Vesvesedir belki insanın en büyük düşmanı. Dibinden hiç ayrılmayanı. Hiç susmayanı. Sürekli meşgul edeni. “Yol”da bir rahat yürümesine izin vermeyeni. Hep “yol”dan çevireni. Kuşkular uçurup duranı kalbinden aklına, aklından kalbine. Şüphe sevdalısını… Emin olmasın, müminliğini bir türlü içine sindirmesin diye hiç durmaksızın fikirler ortaya atanı. Zihnin arafını. Düşüncenin karasızlıklarını. Çelişkilerden örülü ayak bağını. Vesvesedir insanın en içten, en samimi düşmanı.

İnsan olarak kendime bu fitneyi veren benim. Fitnecilik yapıyorum içimde ben, bana rağmen. Beni hep yanlış yönde etkilemeye, ayartmaya çalışıyor. En başta imanıma şüpheler katıyor. Temellerimi sarsmaya çalışıyor. Olmadı Müslümanlığımla... Ayrıntılarımla...

Temellerimi önemsiz gösteriyor mesela. Ayrıntılarımı çok büyütüyor gözümde.

Biçimi ve görünümü abartmamı emrederken, özümü sıkıp boğmamı, özsüz, anlamsız bir kabuk yığını olmamı umut ediyor.

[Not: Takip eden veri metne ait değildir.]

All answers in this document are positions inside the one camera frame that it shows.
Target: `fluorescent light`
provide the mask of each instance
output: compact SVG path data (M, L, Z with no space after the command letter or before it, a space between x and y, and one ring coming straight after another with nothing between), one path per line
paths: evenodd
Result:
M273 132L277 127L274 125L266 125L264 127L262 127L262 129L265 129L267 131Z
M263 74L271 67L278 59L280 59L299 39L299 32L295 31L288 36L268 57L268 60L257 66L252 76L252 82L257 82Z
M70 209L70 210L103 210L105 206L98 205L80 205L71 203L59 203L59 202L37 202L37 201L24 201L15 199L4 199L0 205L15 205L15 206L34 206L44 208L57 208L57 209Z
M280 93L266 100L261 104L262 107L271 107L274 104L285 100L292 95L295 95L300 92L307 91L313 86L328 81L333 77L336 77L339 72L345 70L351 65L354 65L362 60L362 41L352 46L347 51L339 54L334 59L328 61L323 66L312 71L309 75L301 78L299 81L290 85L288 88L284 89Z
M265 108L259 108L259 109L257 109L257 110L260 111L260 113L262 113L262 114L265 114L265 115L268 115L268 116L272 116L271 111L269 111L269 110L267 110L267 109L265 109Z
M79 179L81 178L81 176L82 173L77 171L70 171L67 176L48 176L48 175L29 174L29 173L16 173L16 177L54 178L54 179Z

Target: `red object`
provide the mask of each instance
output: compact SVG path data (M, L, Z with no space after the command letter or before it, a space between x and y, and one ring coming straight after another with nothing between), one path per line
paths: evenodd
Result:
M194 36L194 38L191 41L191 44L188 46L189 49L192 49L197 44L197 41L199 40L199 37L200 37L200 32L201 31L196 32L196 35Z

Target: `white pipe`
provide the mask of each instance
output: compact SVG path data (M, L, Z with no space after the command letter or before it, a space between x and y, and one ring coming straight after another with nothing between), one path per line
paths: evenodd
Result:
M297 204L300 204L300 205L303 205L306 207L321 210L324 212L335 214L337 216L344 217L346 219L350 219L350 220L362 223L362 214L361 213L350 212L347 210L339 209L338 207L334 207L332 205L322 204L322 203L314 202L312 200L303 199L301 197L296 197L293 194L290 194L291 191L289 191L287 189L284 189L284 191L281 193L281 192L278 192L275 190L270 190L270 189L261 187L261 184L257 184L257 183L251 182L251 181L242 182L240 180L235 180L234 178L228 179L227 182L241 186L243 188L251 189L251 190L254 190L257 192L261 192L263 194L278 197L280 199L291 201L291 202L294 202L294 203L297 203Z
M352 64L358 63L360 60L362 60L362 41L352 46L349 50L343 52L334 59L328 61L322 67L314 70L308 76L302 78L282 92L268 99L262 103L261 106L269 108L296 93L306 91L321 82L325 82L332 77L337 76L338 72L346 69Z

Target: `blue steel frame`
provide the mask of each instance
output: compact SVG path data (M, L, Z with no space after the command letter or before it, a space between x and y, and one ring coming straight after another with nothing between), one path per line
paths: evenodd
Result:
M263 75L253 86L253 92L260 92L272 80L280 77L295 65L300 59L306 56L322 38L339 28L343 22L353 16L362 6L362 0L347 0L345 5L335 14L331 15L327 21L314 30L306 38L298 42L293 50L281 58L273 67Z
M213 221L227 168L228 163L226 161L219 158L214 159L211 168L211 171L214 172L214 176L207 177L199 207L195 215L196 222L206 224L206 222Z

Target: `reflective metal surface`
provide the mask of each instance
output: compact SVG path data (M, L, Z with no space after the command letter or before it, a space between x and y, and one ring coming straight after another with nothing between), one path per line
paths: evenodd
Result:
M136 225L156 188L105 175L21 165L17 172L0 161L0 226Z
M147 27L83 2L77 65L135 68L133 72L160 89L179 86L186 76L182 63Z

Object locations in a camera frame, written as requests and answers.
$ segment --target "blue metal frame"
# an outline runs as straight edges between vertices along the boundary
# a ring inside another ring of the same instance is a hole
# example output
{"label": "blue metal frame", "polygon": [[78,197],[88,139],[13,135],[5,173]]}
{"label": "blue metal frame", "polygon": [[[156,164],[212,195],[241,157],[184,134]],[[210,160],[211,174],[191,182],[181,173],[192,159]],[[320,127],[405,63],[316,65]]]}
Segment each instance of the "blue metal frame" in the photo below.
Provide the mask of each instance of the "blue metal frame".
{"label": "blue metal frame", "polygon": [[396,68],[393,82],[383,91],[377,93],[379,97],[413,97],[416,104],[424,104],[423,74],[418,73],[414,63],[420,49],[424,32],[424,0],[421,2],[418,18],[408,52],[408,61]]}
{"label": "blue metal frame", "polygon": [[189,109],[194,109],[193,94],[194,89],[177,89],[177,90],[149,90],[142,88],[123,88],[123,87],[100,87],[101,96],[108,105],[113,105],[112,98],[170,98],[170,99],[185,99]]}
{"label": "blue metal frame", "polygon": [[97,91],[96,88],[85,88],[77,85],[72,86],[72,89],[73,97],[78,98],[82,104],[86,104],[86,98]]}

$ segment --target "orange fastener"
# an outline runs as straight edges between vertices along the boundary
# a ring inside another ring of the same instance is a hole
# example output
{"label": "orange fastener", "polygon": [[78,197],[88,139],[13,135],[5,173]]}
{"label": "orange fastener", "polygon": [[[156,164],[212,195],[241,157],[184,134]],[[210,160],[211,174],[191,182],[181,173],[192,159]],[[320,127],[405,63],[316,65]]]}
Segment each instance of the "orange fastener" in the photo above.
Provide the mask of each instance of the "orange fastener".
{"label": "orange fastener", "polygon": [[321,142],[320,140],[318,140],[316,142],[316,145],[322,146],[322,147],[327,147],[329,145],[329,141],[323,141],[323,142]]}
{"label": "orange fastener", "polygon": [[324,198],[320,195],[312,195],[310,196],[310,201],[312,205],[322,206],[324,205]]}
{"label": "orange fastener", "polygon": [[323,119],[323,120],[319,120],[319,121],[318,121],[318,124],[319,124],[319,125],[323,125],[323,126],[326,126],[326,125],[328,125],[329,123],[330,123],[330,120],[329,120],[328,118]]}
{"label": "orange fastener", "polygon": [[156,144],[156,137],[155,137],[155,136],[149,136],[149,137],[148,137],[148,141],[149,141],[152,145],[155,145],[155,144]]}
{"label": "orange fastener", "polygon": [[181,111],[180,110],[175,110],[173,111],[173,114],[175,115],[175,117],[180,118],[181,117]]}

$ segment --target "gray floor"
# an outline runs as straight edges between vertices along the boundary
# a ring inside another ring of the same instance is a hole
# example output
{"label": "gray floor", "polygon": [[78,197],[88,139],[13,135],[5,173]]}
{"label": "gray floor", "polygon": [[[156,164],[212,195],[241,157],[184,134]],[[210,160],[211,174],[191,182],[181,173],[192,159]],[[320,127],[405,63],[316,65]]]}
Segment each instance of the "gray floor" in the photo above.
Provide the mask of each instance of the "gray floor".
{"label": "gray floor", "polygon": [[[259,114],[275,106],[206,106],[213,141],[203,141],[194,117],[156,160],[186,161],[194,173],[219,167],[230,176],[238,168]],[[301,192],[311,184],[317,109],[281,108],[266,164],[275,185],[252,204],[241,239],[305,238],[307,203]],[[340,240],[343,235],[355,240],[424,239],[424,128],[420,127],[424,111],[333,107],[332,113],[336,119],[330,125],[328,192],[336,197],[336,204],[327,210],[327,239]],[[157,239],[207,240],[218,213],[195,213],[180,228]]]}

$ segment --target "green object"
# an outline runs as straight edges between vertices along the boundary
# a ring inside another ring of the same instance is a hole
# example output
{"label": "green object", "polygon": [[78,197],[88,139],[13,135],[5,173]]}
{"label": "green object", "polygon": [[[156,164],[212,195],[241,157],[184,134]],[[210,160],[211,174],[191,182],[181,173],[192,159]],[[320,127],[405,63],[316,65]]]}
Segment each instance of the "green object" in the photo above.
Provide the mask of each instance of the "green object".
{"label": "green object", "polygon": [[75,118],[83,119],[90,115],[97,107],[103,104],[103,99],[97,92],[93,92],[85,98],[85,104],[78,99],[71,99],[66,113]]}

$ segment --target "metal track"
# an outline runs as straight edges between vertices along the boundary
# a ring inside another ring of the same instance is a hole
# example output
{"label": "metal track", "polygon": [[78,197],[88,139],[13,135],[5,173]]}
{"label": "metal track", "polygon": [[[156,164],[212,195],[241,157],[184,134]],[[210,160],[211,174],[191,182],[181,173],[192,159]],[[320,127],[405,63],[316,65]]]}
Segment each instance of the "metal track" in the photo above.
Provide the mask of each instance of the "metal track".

Sonra namaz konusunda iç ve dış seslerim, nefsim, çevrem beni rahat bırakmıyor. Gereksiz bir “yatıp kalkmaya” dönüştürmek istiyorlar gözümde onu. Dindar fısıltılar onu şekle ve kabuğa hapsediyor.

Mevcut pratiklerine bakarak İslam’ın beni ve dünyamı mutsuz edecek, terör kaynağı, savaşan, yakıp, yıkan, erkekten yana, kadını küçümseyen, kavgacı bir din olduğunu fısıldıyor.

Ama ne fısıldama! Medyadan kulağı çınlatan fısıldamalarla...

İsminin başında titiri olan, adı sanı bilinenlerin fısıltıları sarıyor her yanımı. Kitaplar fısıldıyor. Dergiler, gazeteler, sosyal paylaşım siteleri, sanal veya gerçek kahvehaneler, televizyonlar, radyolar... Hepsi benim kalbime girmeye, akılımı çelmeye çalışıyorlar.

Senin ilkelerinin, ilahi ilkelerin çok geçmişte ve belli bir bölge için gelmiş ve çoktan geçmiş olduğunu, artık bu çağ için geçersiz olduğunu bağıra çağıra fısıldıyorlar.

Kitab’ının çelişkilerle dolu olduğunu söylüyorlar.

Rabbim, asıl onlar üfürükçülük yapıyorlar. Kendi uyduruk “surelerini” sabah akşam, gece gündüz okuyup üfleyip duruyorlar kalabalıklara.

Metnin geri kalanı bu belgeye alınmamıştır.